● **YOUR ASSIGNMENT**
Without the pictures, extract every line from the start of the material to the line containing "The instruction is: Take", both ends included.

● **SUPPLIED DATA**
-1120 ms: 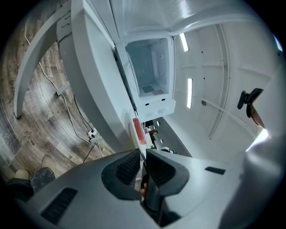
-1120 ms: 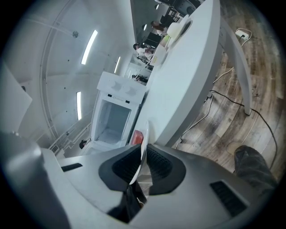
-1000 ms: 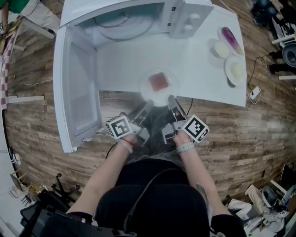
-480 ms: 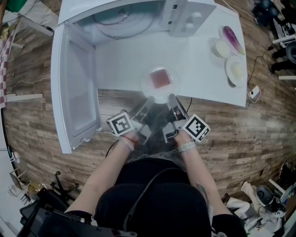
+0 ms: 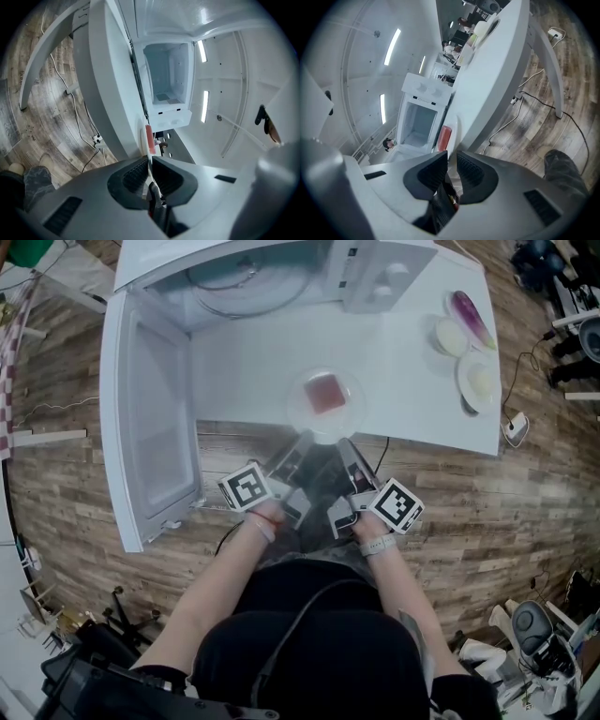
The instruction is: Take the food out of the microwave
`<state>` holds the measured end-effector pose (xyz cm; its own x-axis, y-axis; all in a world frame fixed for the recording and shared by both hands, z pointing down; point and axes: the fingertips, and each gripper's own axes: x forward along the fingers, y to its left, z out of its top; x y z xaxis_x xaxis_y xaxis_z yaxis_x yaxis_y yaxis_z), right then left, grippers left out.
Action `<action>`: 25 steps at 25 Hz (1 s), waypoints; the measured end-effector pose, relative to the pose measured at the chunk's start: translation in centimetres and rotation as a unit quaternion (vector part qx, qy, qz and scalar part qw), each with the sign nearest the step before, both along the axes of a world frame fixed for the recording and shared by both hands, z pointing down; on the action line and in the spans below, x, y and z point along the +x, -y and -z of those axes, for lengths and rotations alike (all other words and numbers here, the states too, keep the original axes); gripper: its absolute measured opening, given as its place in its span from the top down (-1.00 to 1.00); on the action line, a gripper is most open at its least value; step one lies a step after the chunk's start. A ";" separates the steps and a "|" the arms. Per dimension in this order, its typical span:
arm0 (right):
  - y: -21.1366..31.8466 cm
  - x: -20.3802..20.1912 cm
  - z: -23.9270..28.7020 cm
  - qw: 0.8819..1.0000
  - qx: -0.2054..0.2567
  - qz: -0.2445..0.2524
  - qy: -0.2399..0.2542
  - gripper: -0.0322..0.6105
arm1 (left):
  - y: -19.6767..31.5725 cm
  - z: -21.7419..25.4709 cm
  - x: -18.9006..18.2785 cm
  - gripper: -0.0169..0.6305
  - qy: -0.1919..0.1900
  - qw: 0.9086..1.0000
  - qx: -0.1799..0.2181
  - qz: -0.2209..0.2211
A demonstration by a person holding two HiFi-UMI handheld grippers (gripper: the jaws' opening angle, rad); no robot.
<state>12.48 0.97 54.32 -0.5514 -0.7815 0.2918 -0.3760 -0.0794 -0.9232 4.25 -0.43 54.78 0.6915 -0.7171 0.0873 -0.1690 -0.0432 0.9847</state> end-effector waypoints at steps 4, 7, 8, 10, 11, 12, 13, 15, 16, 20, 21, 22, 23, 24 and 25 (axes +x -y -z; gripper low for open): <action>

● **ANSWER**
-1120 ms: 
-1120 ms: 
-1000 ms: 
-480 ms: 
+0 ms: 
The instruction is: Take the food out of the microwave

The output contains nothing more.